Assigned task: Repeat the full listing below verbatim and keep the images out.

[Start of section]

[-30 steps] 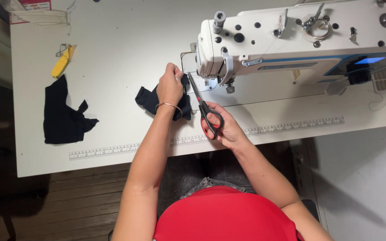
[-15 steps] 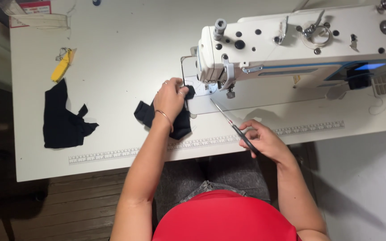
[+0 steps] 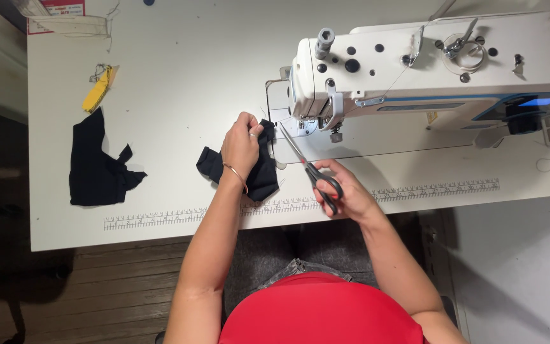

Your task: Aligning and trimming black fabric pieces on a sewing table using scissors

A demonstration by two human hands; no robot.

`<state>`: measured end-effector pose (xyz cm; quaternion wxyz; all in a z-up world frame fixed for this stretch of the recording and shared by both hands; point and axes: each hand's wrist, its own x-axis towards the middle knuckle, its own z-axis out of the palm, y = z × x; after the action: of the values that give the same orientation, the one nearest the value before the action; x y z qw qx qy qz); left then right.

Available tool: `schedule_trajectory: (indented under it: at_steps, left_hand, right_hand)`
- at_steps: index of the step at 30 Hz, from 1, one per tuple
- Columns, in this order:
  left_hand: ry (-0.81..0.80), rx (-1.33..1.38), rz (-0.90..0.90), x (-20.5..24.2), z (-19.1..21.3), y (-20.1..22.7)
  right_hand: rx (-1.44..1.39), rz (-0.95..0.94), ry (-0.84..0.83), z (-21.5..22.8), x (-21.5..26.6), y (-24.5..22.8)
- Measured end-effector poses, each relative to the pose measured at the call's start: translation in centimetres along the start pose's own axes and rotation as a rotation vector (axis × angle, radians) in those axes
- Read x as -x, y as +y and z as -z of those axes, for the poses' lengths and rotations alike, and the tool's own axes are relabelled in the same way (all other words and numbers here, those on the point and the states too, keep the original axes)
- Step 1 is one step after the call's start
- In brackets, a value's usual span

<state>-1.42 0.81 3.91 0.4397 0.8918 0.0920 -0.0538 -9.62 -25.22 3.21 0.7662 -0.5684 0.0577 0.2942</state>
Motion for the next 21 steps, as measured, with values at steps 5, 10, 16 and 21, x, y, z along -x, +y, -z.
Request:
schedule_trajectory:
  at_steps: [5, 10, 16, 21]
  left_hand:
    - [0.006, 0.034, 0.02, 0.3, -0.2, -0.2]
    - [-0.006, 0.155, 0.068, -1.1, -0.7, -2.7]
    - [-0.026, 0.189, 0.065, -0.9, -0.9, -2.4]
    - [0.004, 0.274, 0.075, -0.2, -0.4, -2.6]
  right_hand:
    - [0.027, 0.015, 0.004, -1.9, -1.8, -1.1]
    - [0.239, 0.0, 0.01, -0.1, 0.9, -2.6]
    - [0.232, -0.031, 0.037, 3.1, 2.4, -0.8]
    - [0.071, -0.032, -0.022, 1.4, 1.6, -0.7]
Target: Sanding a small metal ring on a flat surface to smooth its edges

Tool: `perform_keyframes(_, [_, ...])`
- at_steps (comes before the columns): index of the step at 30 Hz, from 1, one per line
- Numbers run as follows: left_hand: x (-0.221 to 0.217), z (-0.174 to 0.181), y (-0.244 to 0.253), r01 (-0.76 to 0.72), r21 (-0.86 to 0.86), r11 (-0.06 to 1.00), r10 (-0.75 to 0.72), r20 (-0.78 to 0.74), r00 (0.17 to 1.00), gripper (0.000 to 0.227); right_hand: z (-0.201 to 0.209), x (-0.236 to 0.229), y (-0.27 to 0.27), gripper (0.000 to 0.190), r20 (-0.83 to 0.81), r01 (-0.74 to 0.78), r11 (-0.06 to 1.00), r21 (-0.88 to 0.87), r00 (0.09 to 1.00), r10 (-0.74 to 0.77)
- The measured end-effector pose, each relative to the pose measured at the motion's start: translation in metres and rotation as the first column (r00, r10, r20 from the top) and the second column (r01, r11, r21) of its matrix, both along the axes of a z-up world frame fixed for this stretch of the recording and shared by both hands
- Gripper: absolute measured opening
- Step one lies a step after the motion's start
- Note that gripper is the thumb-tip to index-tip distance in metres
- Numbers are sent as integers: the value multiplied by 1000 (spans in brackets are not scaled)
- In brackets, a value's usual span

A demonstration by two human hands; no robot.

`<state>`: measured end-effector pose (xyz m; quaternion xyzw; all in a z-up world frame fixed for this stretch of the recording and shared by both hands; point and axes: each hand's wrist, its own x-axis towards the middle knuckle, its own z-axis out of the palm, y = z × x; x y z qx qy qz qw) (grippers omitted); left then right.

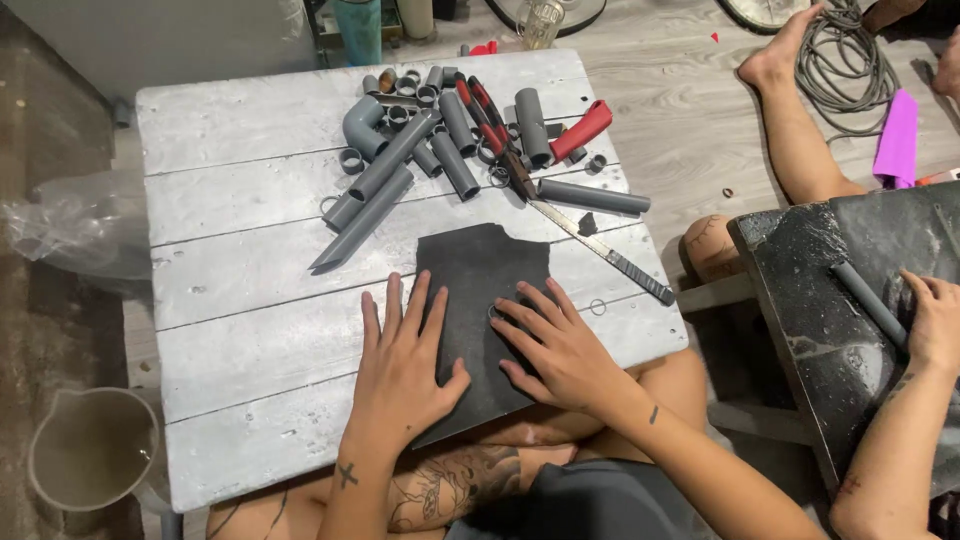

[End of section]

Answer space:
[-30 steps] 
[-15 steps] 
[+0 steps] 

Your task: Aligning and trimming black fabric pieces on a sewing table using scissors

A demonstration by two human hands; no robot.

`<state>`: measured end-effector pose (xyz cm; quaternion wxyz; all in a z-up world frame fixed for this stretch of the recording and shared by both hands; point and axes: each hand's wrist, its own x-axis towards the middle knuckle, its own z-axis out of the palm, y = z × x; after the action: of the values that give the same orientation, the one nearest the value before the action; x y z qw qx qy qz); left then right.

Available tool: `schedule_trajectory: (indented under it: at_steps, left_hand, right_hand)`
- at_steps: index of the step at 30 Hz, from 1, one per tuple
- Columns, in this order:
  left_hand: ry (-0.81..0.80), rx (-1.33..1.38), rz (-0.90..0.90), x (-20.5..24.2), z (-19.1..21.3), y (-20.1..22.7)
  right_hand: rx (-1.44..1.39), rz (-0.95..0.94), ry (-0.84..0.83), z (-21.5..22.8), x (-21.5..26.6), y (-24.5..22.8)
- Measured end-effector poses, each relative to the pose measured at the call's start: translation in centimetres along the start pose's own axes and rotation as a rotation vector (axis × angle, radians) in those axes
- Read x as -x, y as +y and z as -z of those axes, for the poses' lengths and rotations alike, and the tool's own axes are relabelled in the same way (all other words and numbers here, those on the point and the states too, keep the original axes)
- Step 1 is one step after the call's start
- In brackets, a value's usual span

<state>-1.42 0.81 3.91 0.4397 0.8918 0.0920 -0.0538 -9.62 -25.22 3.21 0.7662 -0.5684 0.0577 0.2942</state>
Motion for the next 21 steps, as measured, with values at steps 5, 10, 16 and 21, x, y, z along -x, +y, -z.
Request:
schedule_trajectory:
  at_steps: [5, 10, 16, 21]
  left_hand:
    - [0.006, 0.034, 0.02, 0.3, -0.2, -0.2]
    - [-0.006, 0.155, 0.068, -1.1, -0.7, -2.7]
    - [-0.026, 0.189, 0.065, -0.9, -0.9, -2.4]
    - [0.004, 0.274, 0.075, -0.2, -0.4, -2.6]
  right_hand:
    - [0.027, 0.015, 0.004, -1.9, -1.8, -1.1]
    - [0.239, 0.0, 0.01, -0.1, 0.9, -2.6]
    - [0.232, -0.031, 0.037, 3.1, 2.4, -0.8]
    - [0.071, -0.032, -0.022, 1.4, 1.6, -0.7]
Target: Sanding a small metal ring on a flat surface to smooth its edges

Tool: `perform_keyframes(_, [_, ...])`
- at_steps (comes before the columns): index of the step at 30 Hz, from 1, one per line
- Numbers run as follows: left_hand: x (-0.221 to 0.217), z (-0.174 to 0.181), y (-0.244 to 0.253), r01 (-0.76 to 0.72), r21 (-0.86 to 0.86), r11 (-0.06 to 1.00), r10 (-0.75 to 0.72), r20 (-0.78 to 0.74), r00 (0.17 to 1.00), gripper (0.000 to 0.227); right_hand: z (-0.201 to 0.209), x (-0.236 to 0.229), y (-0.27 to 0.27), gripper (0.000 to 0.190), r20 (-0.83 to 0.81), r01 (-0.74 to 0.78), r11 (-0.06 to 1.00), r21 (-0.88 to 0.87), r00 (0.09 to 1.00), r10 (-0.74 to 0.77)
- The measured end-effector pose, each relative to the pose measured at the motion's start: translation in metres and rotation as the first column (r00, r10, r20 from the top) and the second column (r01, r11, r21) of its matrix, both along the axes of a z-up world frame fixed for this stretch of the recording and shared by both hands
- Gripper: absolute measured opening
- Step one lies a step after the motion's start
- Note that gripper is the thumb-tip to index-tip distance in metres
- Numbers are sent as integers: the value multiplied by 1000 (spans in brackets are not scaled)
- In brackets, a value's usual span

A demonstration by two human hands; no robot.

`<state>`: measured end-effector pose (xyz m; quaternion xyzw; all in a z-up world frame fixed for this stretch of the recording and shared by both hands; point and axes: each hand's wrist, its own x-axis towards the middle knuckle, its own z-axis out of the palm, y = z × x; x y z qx qy qz qw) (grippers omitted); left then right.

With the answer given, the exercise is closed.